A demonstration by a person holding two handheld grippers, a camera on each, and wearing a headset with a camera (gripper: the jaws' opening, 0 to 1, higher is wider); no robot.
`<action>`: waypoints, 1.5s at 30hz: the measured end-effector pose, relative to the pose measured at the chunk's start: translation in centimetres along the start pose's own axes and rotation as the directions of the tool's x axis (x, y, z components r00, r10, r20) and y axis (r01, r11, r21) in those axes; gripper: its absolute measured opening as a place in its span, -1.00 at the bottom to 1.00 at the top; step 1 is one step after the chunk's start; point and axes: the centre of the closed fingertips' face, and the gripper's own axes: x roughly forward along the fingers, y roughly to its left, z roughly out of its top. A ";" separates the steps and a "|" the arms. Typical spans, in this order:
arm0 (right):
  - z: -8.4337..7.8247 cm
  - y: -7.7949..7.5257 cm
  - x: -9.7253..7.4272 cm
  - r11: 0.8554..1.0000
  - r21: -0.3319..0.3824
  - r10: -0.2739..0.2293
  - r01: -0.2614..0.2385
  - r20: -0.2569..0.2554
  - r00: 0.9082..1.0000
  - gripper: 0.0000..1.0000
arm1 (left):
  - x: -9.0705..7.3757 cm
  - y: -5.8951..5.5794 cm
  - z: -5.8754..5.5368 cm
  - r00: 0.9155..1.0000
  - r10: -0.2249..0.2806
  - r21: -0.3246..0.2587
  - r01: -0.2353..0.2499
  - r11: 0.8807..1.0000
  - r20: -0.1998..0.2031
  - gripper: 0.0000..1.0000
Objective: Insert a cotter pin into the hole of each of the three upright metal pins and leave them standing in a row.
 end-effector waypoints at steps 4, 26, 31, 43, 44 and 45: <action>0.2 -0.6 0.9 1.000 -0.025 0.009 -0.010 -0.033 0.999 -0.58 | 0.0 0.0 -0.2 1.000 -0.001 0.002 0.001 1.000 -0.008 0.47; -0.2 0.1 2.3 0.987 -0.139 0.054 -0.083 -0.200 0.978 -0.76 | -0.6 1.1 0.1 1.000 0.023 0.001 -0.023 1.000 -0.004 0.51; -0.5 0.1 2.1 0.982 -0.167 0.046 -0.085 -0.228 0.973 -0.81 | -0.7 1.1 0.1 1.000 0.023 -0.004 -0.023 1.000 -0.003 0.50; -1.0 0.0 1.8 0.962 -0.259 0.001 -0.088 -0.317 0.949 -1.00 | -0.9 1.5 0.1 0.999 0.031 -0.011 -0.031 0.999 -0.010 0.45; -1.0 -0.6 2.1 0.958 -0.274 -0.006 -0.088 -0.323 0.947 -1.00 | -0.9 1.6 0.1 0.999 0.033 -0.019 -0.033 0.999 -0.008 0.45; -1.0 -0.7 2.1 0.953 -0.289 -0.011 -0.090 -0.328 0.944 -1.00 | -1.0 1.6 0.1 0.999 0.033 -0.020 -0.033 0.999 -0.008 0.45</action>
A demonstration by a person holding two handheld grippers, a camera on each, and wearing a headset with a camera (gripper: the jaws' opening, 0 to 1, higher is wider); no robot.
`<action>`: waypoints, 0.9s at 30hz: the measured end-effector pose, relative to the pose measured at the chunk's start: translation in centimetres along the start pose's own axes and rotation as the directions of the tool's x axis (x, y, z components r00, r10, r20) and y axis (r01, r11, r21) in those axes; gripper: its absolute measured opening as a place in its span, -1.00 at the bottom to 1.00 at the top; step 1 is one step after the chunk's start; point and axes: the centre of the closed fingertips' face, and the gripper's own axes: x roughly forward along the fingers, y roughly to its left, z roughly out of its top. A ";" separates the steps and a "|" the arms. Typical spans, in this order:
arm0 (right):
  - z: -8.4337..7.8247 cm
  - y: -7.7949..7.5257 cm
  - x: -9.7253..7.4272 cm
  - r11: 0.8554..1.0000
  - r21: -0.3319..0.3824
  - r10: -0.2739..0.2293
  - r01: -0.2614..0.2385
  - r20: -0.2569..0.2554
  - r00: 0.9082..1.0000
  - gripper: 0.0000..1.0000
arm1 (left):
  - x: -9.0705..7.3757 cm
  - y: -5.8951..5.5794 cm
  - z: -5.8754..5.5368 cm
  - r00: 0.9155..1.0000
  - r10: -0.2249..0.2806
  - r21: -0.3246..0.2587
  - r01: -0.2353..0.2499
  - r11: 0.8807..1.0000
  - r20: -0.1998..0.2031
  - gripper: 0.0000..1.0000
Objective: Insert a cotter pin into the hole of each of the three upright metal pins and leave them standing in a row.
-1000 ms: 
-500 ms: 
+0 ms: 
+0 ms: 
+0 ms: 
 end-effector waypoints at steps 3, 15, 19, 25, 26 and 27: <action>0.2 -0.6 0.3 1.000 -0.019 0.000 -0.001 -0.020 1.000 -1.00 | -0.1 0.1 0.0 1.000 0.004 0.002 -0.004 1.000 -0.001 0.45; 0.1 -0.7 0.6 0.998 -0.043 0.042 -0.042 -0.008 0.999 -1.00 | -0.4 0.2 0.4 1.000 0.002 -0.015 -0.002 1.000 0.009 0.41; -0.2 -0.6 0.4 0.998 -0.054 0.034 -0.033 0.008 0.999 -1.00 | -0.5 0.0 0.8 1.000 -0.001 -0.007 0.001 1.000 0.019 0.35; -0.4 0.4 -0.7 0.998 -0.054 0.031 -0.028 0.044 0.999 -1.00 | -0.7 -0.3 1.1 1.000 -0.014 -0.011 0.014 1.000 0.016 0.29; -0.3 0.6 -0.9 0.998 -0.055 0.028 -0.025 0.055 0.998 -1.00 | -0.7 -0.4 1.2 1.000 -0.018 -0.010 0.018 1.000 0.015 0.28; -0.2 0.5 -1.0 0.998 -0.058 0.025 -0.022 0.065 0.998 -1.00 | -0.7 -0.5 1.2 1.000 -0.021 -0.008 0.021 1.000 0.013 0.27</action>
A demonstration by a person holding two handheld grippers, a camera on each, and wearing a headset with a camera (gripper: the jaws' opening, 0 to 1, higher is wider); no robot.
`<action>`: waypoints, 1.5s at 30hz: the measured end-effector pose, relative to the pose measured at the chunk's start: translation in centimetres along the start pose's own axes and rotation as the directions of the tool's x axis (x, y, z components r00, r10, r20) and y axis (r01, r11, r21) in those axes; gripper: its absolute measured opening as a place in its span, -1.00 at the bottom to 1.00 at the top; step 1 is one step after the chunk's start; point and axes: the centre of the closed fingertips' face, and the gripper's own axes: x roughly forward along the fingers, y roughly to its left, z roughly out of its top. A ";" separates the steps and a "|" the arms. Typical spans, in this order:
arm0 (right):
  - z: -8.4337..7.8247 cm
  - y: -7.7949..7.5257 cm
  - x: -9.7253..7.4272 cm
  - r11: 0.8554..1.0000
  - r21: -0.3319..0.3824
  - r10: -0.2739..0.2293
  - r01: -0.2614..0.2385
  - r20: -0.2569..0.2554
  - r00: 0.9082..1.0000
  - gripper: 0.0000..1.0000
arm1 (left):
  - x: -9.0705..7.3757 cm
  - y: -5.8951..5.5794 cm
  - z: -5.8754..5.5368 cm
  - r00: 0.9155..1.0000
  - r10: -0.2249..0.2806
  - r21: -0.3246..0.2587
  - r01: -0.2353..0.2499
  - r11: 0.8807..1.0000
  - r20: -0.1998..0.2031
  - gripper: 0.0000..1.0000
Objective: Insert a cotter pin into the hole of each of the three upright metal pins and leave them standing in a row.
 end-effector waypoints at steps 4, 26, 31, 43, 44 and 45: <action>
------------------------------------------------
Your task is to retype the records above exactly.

EXERCISE SOLUTION =
A demonstration by a person holding two handheld grippers, a camera on each, and wearing a headset with a camera (gripper: the jaws' opening, 0 to 1, higher is wider); no robot.
`<action>`: waypoints, 1.5s at 30hz: the measured end-effector pose, relative to the pose measured at the chunk's start: translation in centimetres along the start pose's own axes and rotation as the directions of the tool's x axis (x, y, z components r00, r10, r20) and y axis (r01, r11, r21) in those axes; gripper: its absolute measured opening as a place in its span, -1.00 at the bottom to 1.00 at the top; step 1 is one step after the chunk's start; point and axes: the centre of the closed fingertips' face, and the gripper's own axes: x roughly forward along the fingers, y roughly to its left, z roughly out of its top. A ";" separates the steps and a "|" the arms. Typical spans, in this order:
arm0 (right):
  - z: -8.4337..7.8247 cm
  - y: -7.7949..7.5257 cm
  - x: -9.7253..7.4272 cm
  - r11: 0.8554..1.0000
  - r21: -0.3319..0.3824
  - r10: -0.2739..0.2293
  - r01: -0.2614..0.2385
  - r20: -0.2569..0.2554
  - r00: 0.9082..1.0000
  - gripper: 0.0000..1.0000
arm1 (left):
  - x: -9.0705..7.3757 cm
  - y: -5.8951..5.5794 cm
  - z: -5.8754..5.5368 cm
  - r00: 0.9155..1.0000
  - r10: -0.2249..0.2806
  - r21: -0.3246..0.2587
  - r01: -0.2353..0.2499
  - r11: 0.8807..1.0000
  - r20: -0.1998..0.2031
  - gripper: 0.0000..1.0000
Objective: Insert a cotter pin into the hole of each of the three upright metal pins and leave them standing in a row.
 end-effector waypoints at steps 4, 26, 31, 43, 44 and 45: <action>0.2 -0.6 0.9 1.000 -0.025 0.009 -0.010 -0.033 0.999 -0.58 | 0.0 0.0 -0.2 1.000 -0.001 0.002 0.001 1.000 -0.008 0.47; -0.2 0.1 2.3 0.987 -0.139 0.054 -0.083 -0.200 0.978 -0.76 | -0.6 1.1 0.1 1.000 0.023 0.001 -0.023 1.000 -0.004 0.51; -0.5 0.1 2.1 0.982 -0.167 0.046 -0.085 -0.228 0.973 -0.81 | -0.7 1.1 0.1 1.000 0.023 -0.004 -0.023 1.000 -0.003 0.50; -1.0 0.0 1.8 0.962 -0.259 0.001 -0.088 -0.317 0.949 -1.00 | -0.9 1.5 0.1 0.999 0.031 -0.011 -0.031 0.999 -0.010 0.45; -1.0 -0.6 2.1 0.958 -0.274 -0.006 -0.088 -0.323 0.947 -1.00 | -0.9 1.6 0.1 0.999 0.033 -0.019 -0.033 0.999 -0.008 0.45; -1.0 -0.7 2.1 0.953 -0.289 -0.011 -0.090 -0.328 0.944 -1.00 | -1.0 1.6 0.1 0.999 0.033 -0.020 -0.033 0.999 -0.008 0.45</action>
A demonstration by a person holding two handheld grippers, a camera on each, and wearing a headset with a camera (gripper: the jaws' opening, 0 to 1, higher is wider); no robot.
`<action>`: waypoints, 0.9s at 30hz: the measured end-effector pose, relative to the pose measured at the chunk's start: translation in centimetres along the start pose's own axes and rotation as the directions of the tool's x axis (x, y, z components r00, r10, r20) and y axis (r01, r11, r21) in those axes; gripper: its absolute measured opening as a place in its span, -1.00 at the bottom to 1.00 at the top; step 1 is one step after the chunk's start; point and axes: the centre of the closed fingertips' face, and the gripper's own axes: x roughly forward along the fingers, y roughly to its left, z roughly out of its top. A ";" separates the steps and a "|" the arms. Typical spans, in this order:
arm0 (right):
  - z: -8.4337..7.8247 cm
  - y: -7.7949..7.5257 cm
  - x: -9.7253..7.4272 cm
  - r11: 0.8554..1.0000
  - r21: -0.3319..0.3824
  - r10: -0.2739..0.2293
  - r01: -0.2614..0.2385
  - r20: -0.2569..0.2554
  - r00: 0.9082..1.0000
  - gripper: 0.0000..1.0000
arm1 (left):
  - x: -9.0705..7.3757 cm
  - y: -5.8951..5.5794 cm
  - z: -5.8754..5.5368 cm
  - r00: 0.9155..1.0000
  - r10: -0.2249..0.2806
  - r21: -0.3246..0.2587
  - r01: -0.2353..0.2499
  - r11: 0.8807..1.0000
  - r20: -0.1998..0.2031
  - gripper: 0.0000..1.0000
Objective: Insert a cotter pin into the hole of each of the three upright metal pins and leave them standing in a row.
-1000 ms: 
-500 ms: 
+0 ms: 
+0 ms: 
+0 ms: 
 end-effector waypoints at steps 3, 15, 19, 25, 26 and 27: <action>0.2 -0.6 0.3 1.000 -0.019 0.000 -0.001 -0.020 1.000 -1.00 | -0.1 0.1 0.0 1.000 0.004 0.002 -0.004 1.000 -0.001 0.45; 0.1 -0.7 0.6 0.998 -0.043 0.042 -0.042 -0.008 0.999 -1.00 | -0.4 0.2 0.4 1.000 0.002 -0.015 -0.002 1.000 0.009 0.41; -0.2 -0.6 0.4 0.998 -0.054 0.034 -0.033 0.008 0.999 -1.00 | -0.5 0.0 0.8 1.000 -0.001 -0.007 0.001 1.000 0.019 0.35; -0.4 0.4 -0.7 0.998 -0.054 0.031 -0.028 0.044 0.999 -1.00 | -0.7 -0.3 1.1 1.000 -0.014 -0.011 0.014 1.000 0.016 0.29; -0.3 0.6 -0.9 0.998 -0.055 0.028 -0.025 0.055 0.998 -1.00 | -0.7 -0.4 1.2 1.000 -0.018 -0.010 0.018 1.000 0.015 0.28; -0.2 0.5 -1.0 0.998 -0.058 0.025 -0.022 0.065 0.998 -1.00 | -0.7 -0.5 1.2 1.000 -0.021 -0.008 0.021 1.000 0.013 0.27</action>
A demonstration by a person holding two handheld grippers, a camera on each, and wearing a headset with a camera (gripper: the jaws' opening, 0 to 1, higher is wider); no robot.
`<action>`: waypoints, 1.5s at 30hz: the measured end-effector pose, relative to the pose measured at the chunk's start: translation in centimetres along the start pose's own axes and rotation as the directions of the tool's x axis (x, y, z components r00, r10, r20) and y axis (r01, r11, r21) in those axes; gripper: its absolute measured opening as a place in its span, -1.00 at the bottom to 1.00 at the top; step 1 is one step after the chunk's start; point and axes: the centre of the closed fingertips' face, and the gripper's own axes: x roughly forward along the fingers, y roughly to its left, z roughly out of its top. A ";" separates the steps and a "|" the arms. Typical spans, in this order:
arm0 (right):
  - z: -8.4337..7.8247 cm
  - y: -7.7949..7.5257 cm
  - x: -9.7253..7.4272 cm
  - r11: 0.8554..1.0000
  - r21: -0.3319..0.3824
  - r10: -0.2739..0.2293
  - r01: -0.2614..0.2385
  - r20: -0.2569..0.2554
  - r00: 0.9082..1.0000
  - gripper: 0.0000..1.0000
arm1 (left):
  - x: -9.0705..7.3757 cm
  - y: -5.8951..5.5794 cm
  - z: -5.8754..5.5368 cm
  - r00: 0.9155..1.0000
  - r10: -0.2249..0.2806
  - r21: -0.3246..0.2587
  - r01: -0.2353..0.2499
  - r11: 0.8807..1.0000
  - r20: -0.1998..0.2031
  - gripper: 0.0000..1.0000
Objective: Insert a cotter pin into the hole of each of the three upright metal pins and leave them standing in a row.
 end-effector waypoints at steps 4, 26, 31, 43, 44 and 45: <action>

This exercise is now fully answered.